### TASK BRIEF
Using the listing below, retype exactly the lines starting at the one with "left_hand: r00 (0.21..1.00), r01" and ending at the one with "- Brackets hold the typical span", and include both.

### DATA SEGMENT
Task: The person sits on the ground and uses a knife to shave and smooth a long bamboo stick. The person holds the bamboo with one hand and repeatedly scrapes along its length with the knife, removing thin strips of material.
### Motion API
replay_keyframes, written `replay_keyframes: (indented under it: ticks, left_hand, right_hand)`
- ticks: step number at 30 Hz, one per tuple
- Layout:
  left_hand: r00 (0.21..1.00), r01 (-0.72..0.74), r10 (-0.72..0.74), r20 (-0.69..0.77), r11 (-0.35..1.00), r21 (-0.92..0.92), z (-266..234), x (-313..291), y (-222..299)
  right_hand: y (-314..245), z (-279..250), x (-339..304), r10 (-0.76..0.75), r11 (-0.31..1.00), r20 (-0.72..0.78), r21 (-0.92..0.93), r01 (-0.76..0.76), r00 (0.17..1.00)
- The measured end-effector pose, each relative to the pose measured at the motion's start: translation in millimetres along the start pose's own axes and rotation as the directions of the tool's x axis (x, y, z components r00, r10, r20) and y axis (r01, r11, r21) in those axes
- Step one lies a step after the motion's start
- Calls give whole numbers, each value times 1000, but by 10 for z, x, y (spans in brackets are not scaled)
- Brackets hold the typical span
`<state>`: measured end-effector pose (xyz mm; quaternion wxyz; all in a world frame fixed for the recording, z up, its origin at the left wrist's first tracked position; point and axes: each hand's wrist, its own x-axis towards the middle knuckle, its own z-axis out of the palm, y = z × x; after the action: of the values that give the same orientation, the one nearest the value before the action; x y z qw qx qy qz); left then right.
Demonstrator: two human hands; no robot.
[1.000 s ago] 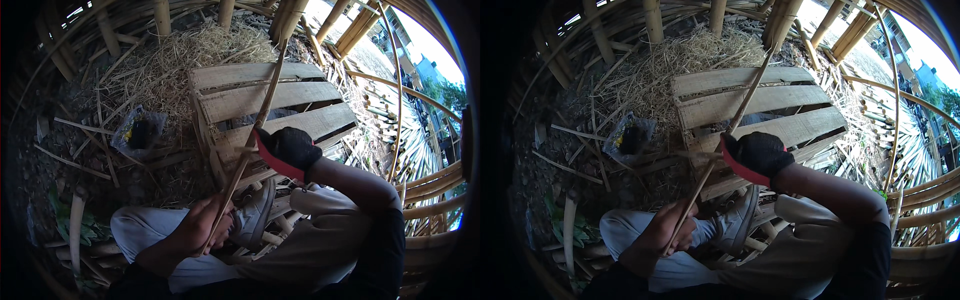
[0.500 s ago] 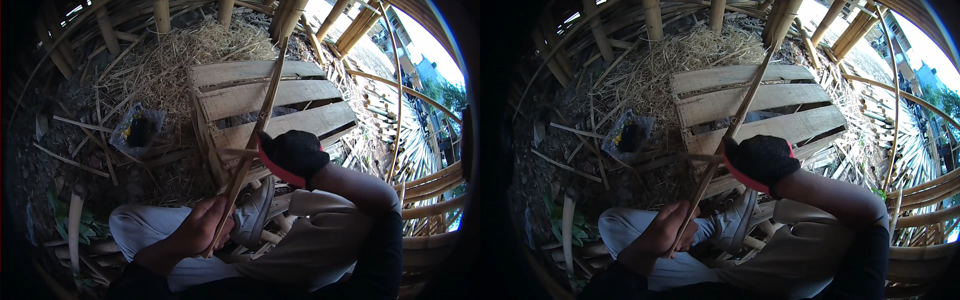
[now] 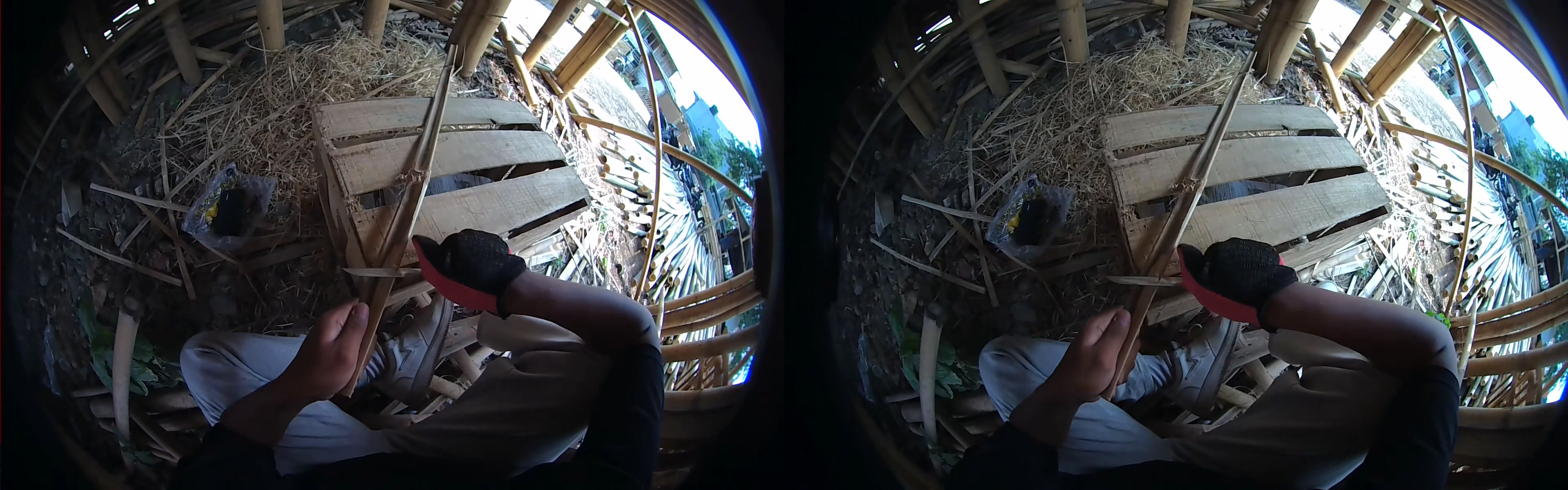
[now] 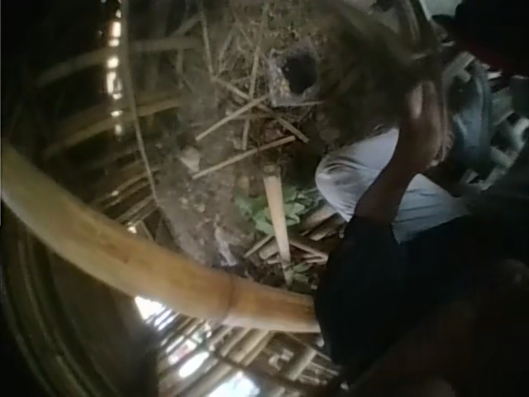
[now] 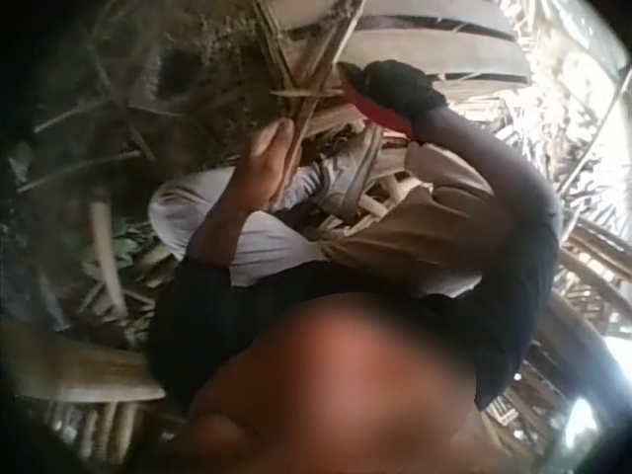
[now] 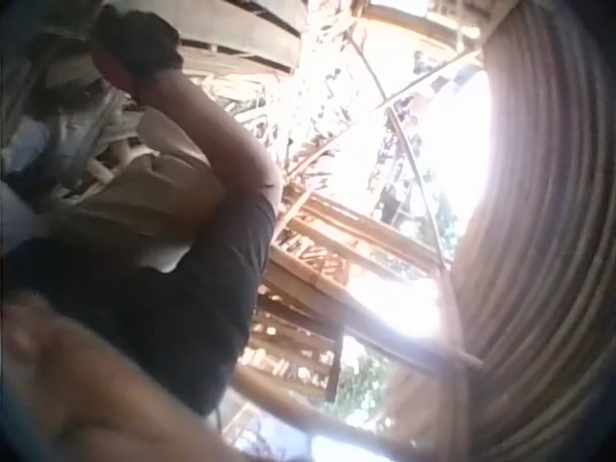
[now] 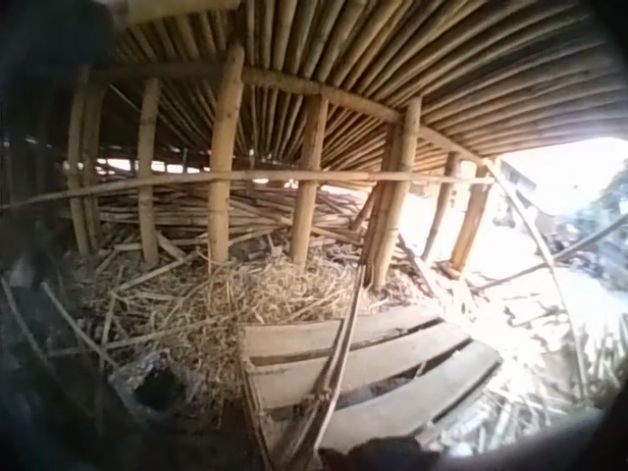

### EXERCISE SOLUTION
  left_hand: r00 (0.21..1.00), r01 (-0.72..0.74), r10 (-0.72..0.74), r20 (-0.69..0.77), r11 (-0.35..1.00), r21 (-0.92..0.92), z (-266..234), x (-313..291), y (-222..299)
  right_hand: y (-314..245), z (-279..250), x (-339..304), r10 (-0.76..0.75), r11 (-0.31..1.00), r20 (-0.72..0.78), r21 (-0.92..0.93), r01 (-0.76..0.76), r00 (0.17..1.00)
- The measured end-effector pose, each relative to the pose measured at the motion's start: translation in millimetres along the start pose's own axes and rotation as the directions of the tool's x axis (x, y, z components r00, r10, r20) and y axis (r01, r11, r21) in those axes
- Step one lies a step after the motion's start
- Calls give whole numbers, each value times 1000, but by 10 for z, x, y (spans in brackets are not scaled)
- Brackets hold the typical span

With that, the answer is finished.